* _Source material_
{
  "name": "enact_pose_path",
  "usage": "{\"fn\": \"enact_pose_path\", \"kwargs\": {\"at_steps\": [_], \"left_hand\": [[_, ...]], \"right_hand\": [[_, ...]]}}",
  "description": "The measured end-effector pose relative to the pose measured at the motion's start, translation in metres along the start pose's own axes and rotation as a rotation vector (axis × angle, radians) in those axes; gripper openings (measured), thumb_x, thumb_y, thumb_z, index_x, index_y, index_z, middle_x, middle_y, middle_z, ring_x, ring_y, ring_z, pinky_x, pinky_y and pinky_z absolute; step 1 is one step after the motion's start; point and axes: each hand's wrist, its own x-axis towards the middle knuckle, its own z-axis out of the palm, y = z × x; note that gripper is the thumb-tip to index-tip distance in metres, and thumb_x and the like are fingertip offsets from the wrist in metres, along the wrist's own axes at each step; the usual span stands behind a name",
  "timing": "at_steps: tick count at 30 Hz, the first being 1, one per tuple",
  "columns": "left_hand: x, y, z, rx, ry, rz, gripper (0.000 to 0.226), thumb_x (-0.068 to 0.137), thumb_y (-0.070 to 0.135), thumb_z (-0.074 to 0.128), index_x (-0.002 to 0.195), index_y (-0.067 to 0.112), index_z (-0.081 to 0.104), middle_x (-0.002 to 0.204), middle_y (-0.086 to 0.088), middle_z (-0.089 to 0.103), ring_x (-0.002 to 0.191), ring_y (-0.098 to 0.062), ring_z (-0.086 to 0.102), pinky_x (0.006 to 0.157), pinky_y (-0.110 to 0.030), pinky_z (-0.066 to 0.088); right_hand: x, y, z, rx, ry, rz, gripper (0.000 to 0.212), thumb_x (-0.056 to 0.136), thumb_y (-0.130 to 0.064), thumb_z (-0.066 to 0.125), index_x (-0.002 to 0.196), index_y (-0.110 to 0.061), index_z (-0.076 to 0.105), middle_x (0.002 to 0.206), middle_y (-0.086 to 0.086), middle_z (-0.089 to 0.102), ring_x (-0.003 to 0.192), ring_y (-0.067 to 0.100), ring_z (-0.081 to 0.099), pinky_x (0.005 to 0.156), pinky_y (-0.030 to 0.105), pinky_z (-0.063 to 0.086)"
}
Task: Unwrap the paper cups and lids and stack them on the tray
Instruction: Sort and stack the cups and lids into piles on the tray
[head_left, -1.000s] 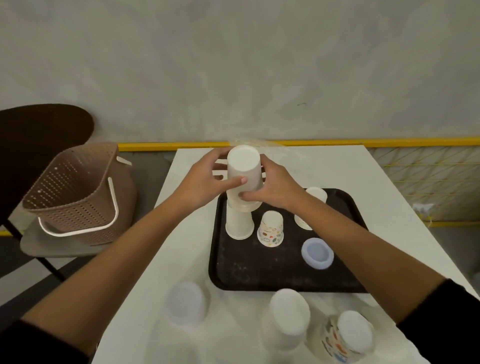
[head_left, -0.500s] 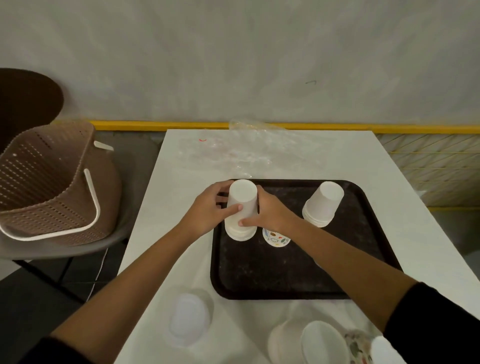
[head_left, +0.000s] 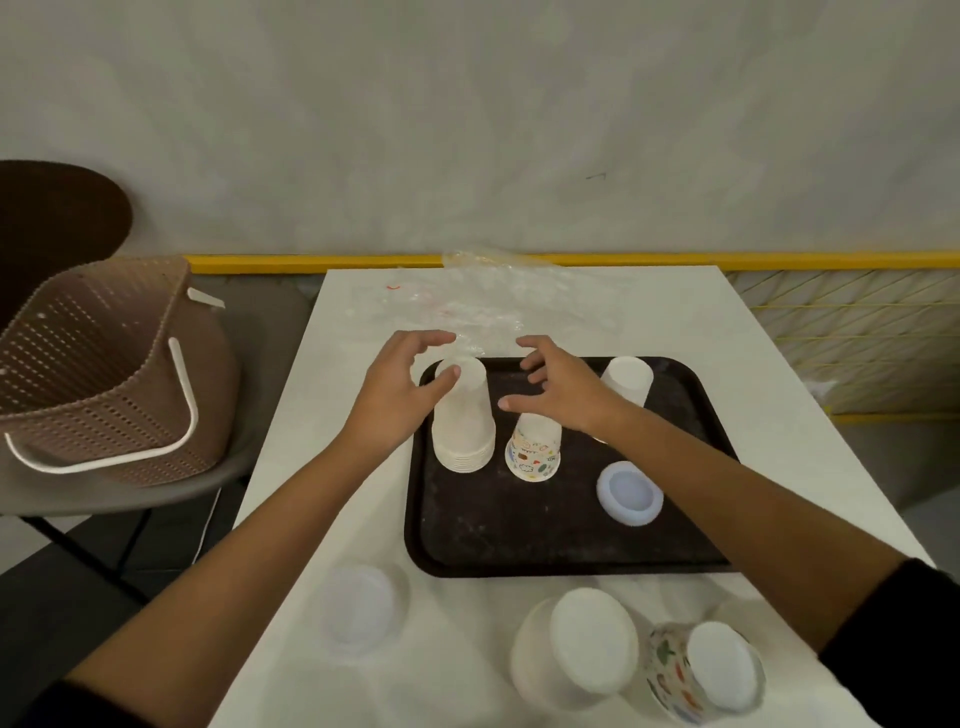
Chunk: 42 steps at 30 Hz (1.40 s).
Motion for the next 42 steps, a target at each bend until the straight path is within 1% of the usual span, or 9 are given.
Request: {"fn": "enact_pose_path", "kwargs": {"at_steps": [5, 10, 17, 19, 22, 27, 33, 38, 42], "left_hand": [[-0.005, 0.041, 0.017, -0.002, -0.061, 0.1, 0.024, 0.088, 0.024, 0.061, 0.111, 0.029, 0.057, 0.115, 0.012, 0.048, 0.11, -0.006, 0.046, 0.094, -0.019, 0.034], [-0.014, 0.08, 0.049, -0.017, -0.26, 0.158, 0.018, 0.088, 0.022, 0.061, 0.103, 0.031, 0.058, 0.113, 0.011, 0.052, 0.105, -0.006, 0.049, 0.088, -0.014, 0.038], [-0.034, 0.132, 0.105, 0.05, -0.599, 0.178, 0.014, 0.085, 0.024, 0.064, 0.094, 0.033, 0.059, 0.116, 0.003, 0.054, 0.11, -0.014, 0.054, 0.098, -0.032, 0.045], [-0.04, 0.146, 0.12, 0.082, -0.661, 0.202, 0.016, 0.085, 0.026, 0.064, 0.099, 0.031, 0.058, 0.118, 0.005, 0.053, 0.111, -0.012, 0.053, 0.097, -0.03, 0.045], [-0.052, 0.165, 0.14, 0.117, -0.782, 0.206, 0.032, 0.084, 0.028, 0.065, 0.114, 0.026, 0.055, 0.123, 0.007, 0.051, 0.111, -0.008, 0.051, 0.084, -0.013, 0.043], [-0.068, 0.175, 0.174, 0.353, -1.029, 0.197, 0.063, 0.078, 0.034, 0.071, 0.133, 0.024, 0.041, 0.134, 0.008, 0.045, 0.118, -0.008, 0.046, 0.087, -0.015, 0.038], [-0.087, 0.169, 0.206, 0.651, -1.097, 0.288, 0.082, 0.073, 0.04, 0.074, 0.14, 0.025, 0.029, 0.136, 0.002, 0.041, 0.121, -0.017, 0.046, 0.098, -0.03, 0.041], [-0.098, 0.167, 0.226, 0.709, -1.133, 0.355, 0.078, 0.072, 0.038, 0.075, 0.137, 0.025, 0.034, 0.131, 0.003, 0.047, 0.115, -0.017, 0.049, 0.098, -0.034, 0.043], [-0.103, 0.159, 0.235, 0.654, -1.144, 0.377, 0.059, 0.073, 0.032, 0.074, 0.125, 0.027, 0.047, 0.122, 0.005, 0.054, 0.111, -0.018, 0.052, 0.095, -0.041, 0.045]], "right_hand": [[-0.04, 0.004, -0.042, -0.021, 0.125, -0.033, 0.067, 0.081, -0.03, 0.069, 0.138, -0.02, 0.034, 0.129, 0.007, 0.05, 0.11, 0.018, 0.053, 0.094, 0.029, 0.044], [-0.096, 0.025, -0.084, -0.033, 0.257, -0.028, 0.056, 0.083, -0.029, 0.067, 0.132, -0.018, 0.041, 0.116, 0.0, 0.051, 0.099, 0.014, 0.052, 0.09, 0.027, 0.045], [-0.182, 0.084, -0.123, -0.094, 0.419, -0.029, 0.027, 0.085, -0.019, 0.065, 0.111, -0.012, 0.059, 0.106, 0.002, 0.06, 0.094, 0.016, 0.058, 0.089, 0.029, 0.048], [-0.203, 0.101, -0.129, -0.11, 0.434, -0.002, 0.025, 0.086, -0.017, 0.064, 0.11, -0.012, 0.06, 0.104, 0.001, 0.06, 0.092, 0.013, 0.056, 0.086, 0.023, 0.046], [-0.231, 0.126, -0.131, -0.106, 0.439, 0.047, 0.028, 0.084, -0.013, 0.066, 0.111, -0.011, 0.06, 0.102, 0.004, 0.061, 0.09, 0.013, 0.055, 0.08, 0.013, 0.042], [-0.265, 0.173, -0.115, -0.041, 0.309, 0.216, 0.055, 0.076, -0.018, 0.075, 0.125, -0.017, 0.049, 0.109, -0.002, 0.053, 0.1, 0.015, 0.052, 0.089, 0.024, 0.044], [-0.266, 0.194, -0.067, 0.02, 0.065, 0.265, 0.08, 0.068, -0.023, 0.081, 0.134, -0.021, 0.037, 0.122, -0.007, 0.044, 0.108, 0.01, 0.044, 0.092, 0.022, 0.039], [-0.251, 0.19, -0.037, 0.127, 0.016, 0.225, 0.076, 0.065, -0.024, 0.083, 0.128, -0.023, 0.042, 0.11, -0.014, 0.047, 0.095, 0.005, 0.048, 0.093, 0.027, 0.045], [-0.246, 0.195, -0.029, 0.142, 0.047, 0.255, 0.074, 0.066, -0.023, 0.082, 0.129, -0.021, 0.043, 0.111, -0.011, 0.05, 0.102, 0.005, 0.047, 0.098, 0.03, 0.044]]}}
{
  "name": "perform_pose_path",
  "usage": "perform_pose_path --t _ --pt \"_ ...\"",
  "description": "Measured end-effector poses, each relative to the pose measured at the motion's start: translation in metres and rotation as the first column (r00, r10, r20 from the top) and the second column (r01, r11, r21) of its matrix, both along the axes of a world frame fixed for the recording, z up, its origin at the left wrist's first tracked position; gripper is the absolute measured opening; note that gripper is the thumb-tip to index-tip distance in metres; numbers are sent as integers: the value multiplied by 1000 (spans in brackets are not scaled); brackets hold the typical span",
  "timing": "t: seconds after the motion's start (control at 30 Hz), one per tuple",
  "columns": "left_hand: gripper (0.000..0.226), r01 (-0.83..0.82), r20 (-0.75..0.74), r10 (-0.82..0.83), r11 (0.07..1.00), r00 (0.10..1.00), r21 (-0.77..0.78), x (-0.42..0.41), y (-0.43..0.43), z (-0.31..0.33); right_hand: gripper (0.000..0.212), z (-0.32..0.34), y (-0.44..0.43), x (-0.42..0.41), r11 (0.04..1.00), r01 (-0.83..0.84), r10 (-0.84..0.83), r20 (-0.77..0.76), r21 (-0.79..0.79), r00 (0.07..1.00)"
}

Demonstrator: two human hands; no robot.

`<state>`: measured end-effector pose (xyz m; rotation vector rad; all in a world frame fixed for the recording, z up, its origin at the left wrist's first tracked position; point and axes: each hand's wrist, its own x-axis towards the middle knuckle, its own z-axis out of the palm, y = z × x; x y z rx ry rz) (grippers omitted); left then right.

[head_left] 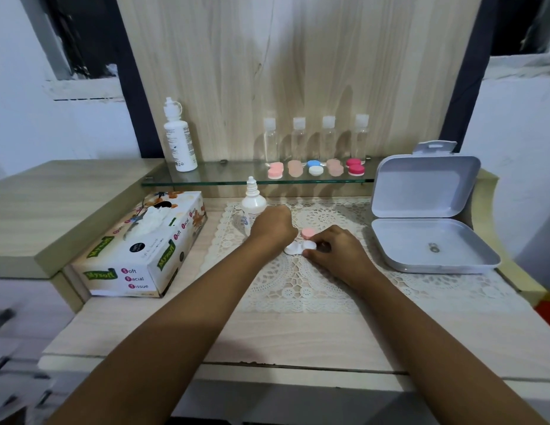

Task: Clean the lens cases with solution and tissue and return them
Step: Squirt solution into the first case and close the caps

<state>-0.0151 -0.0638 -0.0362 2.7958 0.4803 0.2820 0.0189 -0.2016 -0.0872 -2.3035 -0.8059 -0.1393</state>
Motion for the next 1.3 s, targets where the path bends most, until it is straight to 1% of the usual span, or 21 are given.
perform_pose_path --t 0.03,0.13,0.2,0.3,0.37,0.43,0.5,0.6,0.77,0.93,1.07,1.2,1.3 --pt "35 -4 -32 4 1000 999 7 2 0 1 33 0 0 0 1000 0 0 2 -2 1000" --pt "20 5 -98 -1 999 995 42 7 -1 1 33 0 0 0 1000 0 0 2 -4 1000" --pt "23 16 -102 -10 998 995 58 9 -1 0 34 1 0 -1 1000 -3 3 5 -6 1000" --pt "35 15 -68 -14 1000 998 27 10 1 -3 34 1 -1 -1 1000 -4 4 -2 -5 1000" --pt "29 24 -31 -26 999 999 -49 8 3 -4 33 1 -1 -1 1000 -6 6 -6 0 1000" --pt "16 63 13 -62 986 998 -152 4 6 -3 33 1 -1 0 1000 -1 1 -6 -1 1000" --pt "21 117 54 -107 966 993 -232 -4 8 -2 34 1 0 0 1000 2 -2 -3 -10 1000" --pt "29 194 66 -183 949 981 -250 -19 10 -2 35 2 1 1 1000 3 -3 7 -15 1000" --pt "24 249 65 -241 922 968 -296 -35 13 -12 36 1 0 0 1000 9 -9 -2 -12 1000" --pt "27 322 99 -307 916 947 -239 -38 14 -15 36 1 0 -1 1000 4 -4 5 -10 1000" --pt "31 326 153 -292 895 944 -305 -40 15 -24 35 2 1 -2 1000 6 -6 7 -7 1000" --pt "33 295 235 -214 868 948 -401 -41 17 -32 38 1 0 -2 1000 7 -7 9 -19 1000" --pt "33 278 231 -202 886 952 -371 -41 19 -34 38 2 0 -2 1000 11 -11 5 -17 1000"
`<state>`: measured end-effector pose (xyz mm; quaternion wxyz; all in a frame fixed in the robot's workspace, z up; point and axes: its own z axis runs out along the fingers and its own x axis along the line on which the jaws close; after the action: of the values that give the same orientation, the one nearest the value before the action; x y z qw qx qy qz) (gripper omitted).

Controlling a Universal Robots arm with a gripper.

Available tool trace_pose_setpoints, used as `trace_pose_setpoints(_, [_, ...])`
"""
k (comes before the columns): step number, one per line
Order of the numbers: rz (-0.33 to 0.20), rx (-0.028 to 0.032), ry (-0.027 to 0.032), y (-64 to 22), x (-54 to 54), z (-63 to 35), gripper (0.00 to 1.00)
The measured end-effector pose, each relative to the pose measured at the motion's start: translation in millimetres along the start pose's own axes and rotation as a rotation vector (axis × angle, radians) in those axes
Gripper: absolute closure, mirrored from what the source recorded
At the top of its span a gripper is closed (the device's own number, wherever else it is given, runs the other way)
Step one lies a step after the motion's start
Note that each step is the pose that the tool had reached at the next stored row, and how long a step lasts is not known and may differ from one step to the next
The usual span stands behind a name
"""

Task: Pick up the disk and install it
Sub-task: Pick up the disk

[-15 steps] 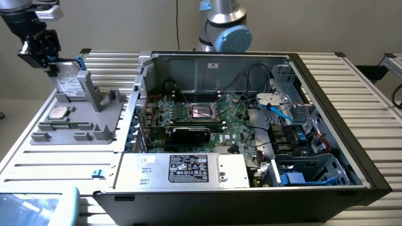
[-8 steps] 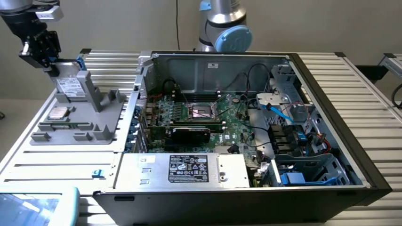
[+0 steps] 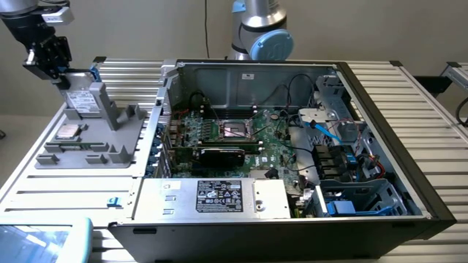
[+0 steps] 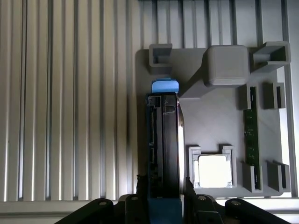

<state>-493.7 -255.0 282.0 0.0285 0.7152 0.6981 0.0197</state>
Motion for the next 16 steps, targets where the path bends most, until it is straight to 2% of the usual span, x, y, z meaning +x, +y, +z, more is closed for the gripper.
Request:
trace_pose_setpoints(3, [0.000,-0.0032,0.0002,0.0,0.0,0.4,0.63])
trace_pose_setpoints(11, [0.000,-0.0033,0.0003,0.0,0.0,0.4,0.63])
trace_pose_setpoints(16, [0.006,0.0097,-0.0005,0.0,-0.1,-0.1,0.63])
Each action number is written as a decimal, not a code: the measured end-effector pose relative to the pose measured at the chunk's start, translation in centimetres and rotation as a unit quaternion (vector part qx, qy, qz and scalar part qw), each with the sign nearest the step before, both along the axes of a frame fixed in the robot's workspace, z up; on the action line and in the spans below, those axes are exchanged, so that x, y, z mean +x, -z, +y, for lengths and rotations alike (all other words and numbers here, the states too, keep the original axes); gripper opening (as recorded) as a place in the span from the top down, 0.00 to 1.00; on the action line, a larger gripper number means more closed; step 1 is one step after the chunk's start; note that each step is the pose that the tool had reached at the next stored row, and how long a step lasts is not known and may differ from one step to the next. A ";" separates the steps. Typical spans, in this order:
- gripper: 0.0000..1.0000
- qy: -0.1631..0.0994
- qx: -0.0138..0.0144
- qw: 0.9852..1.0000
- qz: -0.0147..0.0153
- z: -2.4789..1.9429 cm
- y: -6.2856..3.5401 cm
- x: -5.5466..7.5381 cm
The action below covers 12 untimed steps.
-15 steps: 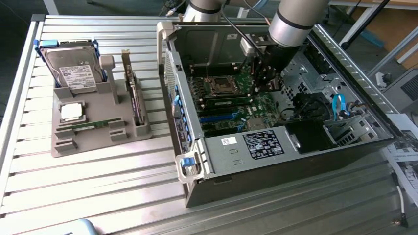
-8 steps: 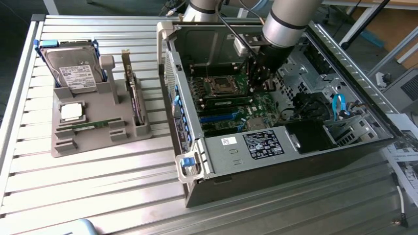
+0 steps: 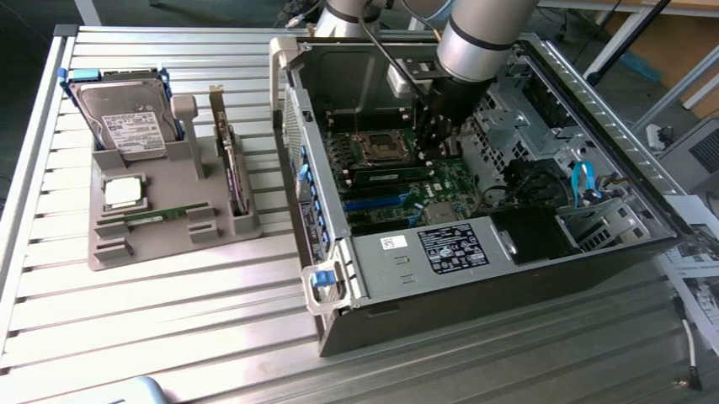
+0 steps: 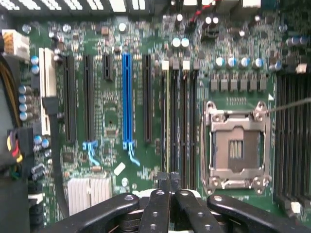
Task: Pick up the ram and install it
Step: 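Press down the ram until it locks into place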
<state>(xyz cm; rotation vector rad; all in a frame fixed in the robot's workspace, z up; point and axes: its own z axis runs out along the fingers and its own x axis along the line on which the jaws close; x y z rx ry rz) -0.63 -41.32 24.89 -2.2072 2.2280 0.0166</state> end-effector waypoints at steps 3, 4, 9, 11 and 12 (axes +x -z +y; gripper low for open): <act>0.89 0.000 0.000 1.000 0.000 0.00 -0.01 -0.9; 0.89 0.000 0.000 1.000 -0.001 0.00 0.00 -1.2; 0.89 0.000 0.001 1.000 -0.001 -0.01 0.00 -2.6; 0.89 0.000 0.001 1.000 -0.002 -0.01 0.00 -3.2; 0.89 0.000 0.001 1.000 -0.002 -0.01 0.00 -3.4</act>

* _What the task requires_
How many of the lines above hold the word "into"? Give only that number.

* _Problem solution_
3